8. Inability to use equipment
Most presenters will have challenges with equipment at some time and most audiences will be forgiving of this if it is a genuine technical problem. However, they will cringe when you keep walking in front of the screen, if you don’t know how to use the clicker to advance your slides, if you forget to advance your slides or if you keep toggling from PowerPoint to show a video or something else on the screen. They’ll also cringe if you spend too much time trying to resolve a problem rather than just getting on with your presentation.

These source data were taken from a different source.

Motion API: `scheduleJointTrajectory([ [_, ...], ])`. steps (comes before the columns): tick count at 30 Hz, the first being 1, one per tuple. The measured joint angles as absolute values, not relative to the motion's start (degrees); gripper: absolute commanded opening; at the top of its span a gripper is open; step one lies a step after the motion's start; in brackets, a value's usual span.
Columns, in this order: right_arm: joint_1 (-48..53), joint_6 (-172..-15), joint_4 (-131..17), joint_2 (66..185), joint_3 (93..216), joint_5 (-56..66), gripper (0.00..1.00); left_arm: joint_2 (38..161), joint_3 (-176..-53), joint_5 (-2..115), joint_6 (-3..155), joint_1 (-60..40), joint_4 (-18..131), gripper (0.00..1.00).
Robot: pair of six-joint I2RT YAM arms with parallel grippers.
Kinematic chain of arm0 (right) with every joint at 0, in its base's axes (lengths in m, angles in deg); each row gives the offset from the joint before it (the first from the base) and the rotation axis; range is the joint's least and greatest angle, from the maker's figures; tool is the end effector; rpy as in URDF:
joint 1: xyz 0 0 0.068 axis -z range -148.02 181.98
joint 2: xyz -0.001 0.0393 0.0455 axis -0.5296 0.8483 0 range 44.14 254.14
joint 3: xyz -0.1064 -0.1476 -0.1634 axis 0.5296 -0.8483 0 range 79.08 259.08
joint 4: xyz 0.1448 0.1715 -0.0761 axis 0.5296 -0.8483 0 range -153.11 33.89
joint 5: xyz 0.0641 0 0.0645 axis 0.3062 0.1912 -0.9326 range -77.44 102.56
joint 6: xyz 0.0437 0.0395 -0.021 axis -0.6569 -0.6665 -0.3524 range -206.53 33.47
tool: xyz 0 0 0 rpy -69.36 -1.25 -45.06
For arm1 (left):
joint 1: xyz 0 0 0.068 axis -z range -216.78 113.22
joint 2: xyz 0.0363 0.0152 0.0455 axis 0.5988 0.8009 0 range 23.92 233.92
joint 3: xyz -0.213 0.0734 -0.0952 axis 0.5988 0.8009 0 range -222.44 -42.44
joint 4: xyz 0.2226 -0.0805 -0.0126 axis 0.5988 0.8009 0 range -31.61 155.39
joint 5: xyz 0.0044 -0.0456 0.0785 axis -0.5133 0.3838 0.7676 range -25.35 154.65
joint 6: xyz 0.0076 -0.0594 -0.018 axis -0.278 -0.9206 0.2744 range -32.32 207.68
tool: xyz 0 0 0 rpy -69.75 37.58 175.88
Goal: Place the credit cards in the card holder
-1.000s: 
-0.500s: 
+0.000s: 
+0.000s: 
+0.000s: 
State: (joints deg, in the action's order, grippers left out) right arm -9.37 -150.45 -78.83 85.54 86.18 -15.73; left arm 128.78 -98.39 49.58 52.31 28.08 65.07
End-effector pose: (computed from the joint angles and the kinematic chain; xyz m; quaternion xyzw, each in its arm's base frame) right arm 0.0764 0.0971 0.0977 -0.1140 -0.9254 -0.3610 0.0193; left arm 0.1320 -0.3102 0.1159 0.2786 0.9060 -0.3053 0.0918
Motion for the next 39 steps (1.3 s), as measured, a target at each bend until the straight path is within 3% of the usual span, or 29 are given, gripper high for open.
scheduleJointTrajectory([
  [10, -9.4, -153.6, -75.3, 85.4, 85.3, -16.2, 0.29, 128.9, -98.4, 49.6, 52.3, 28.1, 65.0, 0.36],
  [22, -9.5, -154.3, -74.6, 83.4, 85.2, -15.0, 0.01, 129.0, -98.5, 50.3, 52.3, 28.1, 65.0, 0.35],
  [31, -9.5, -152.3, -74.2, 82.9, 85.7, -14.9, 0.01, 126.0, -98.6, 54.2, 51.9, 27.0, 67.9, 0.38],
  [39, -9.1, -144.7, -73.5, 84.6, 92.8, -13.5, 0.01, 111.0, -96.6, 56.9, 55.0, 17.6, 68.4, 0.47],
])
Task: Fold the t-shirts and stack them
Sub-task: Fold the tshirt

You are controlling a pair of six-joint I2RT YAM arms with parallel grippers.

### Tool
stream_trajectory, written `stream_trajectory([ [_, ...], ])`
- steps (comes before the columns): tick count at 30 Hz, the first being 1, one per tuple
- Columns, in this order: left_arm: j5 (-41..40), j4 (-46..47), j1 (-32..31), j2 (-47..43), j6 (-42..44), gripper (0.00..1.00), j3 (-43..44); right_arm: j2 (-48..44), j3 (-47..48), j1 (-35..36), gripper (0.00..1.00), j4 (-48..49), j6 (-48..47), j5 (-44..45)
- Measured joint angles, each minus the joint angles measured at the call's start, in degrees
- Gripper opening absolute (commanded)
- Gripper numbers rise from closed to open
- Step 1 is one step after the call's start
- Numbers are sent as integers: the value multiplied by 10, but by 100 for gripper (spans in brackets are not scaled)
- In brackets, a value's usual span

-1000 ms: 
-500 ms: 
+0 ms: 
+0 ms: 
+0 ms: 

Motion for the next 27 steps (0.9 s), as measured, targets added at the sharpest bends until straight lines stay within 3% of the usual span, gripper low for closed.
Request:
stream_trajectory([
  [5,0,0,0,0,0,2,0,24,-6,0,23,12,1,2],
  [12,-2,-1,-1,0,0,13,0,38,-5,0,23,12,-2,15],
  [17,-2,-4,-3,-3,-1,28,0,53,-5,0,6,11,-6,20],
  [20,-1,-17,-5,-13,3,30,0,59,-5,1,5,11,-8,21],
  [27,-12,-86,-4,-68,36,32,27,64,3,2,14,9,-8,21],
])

To avoid this, ensure you allow time to familiarise yourself with the equipment and practice with it prior to your presentation. If you are demonstrating something, make sure it works – I’ve seen several entrepreneurs and sales people pitching new products which haven’t worked during the demo and it’s an incredibly cringe-worthy experience! If you are delivering an online presentation, in addition to the checks you would do for a face-to-face presentation, ensure you check your webcam works, your audio is connected and you know how to share your screen. Always have a back-up plan for when things go wrong.
9. Lack of eye contact
Many presenters find maintaining eye contact with their audience quite a challenge. This can be because of their own nerves or lack of confidence, but also because they are tempted to look at their slides, face the flip chart or read their notes. The moment you lose eye contact with your audience you break the connection and you will struggle to engage them.
Therefore, avoid words on your slides or using fully scripted notes – if they are there you will read them which means you are not looking at your audience. If you must use notes, reduce them to a few bullet points to keep you on track so that you can be fully present and connect with your audience in a meaningful way.
10. Going over time
Timing is fundamental. If you go over time, especially if you’re speaking just before lunch or the end of the day, no one will be listening to what you have to say anyway; their mind is already deciding what they want to eat or worrying about picking up their kids before day care closes. Not only is going over time disrespectful to your audience, it is also disrespectful to the event organiser and any speakers following you who may have to cut their material short.
The remedy for this is to prepare effectively and practice your delivery so that you have a good idea of the timing. Know the approximate length of each point or story and work out where you can expand on or cut out material. And never just stop if your time is up; ensure you always allow time to summarise and include your conclusion.
11. Allowing nerves to impact your delivery
Nerves play out in many different ways. If you are nervous you are likely to experience physical symptoms such as a dry mouth, shaking knees, sweaty palms, heart palpitations and quite possibly brain freeze! However, it is unlikely the audience will notice these indicators unless you allow them to. What is cringe-worthy is when nerves are highlighted by a presenter fidgeting, pacing, littering their presentation with ‘ums’ and ‘errs’ or getting completely flustered.
Nerves are normal; they mean you care. And even with the most thorough preparation most people will experience symptoms of nervousness. Simple techniques for managing your nerves include taking slow deep breaths, using positive self-talk and reframing your nerves as excitement so that you can use that positive energy for a powerful engaging delivery.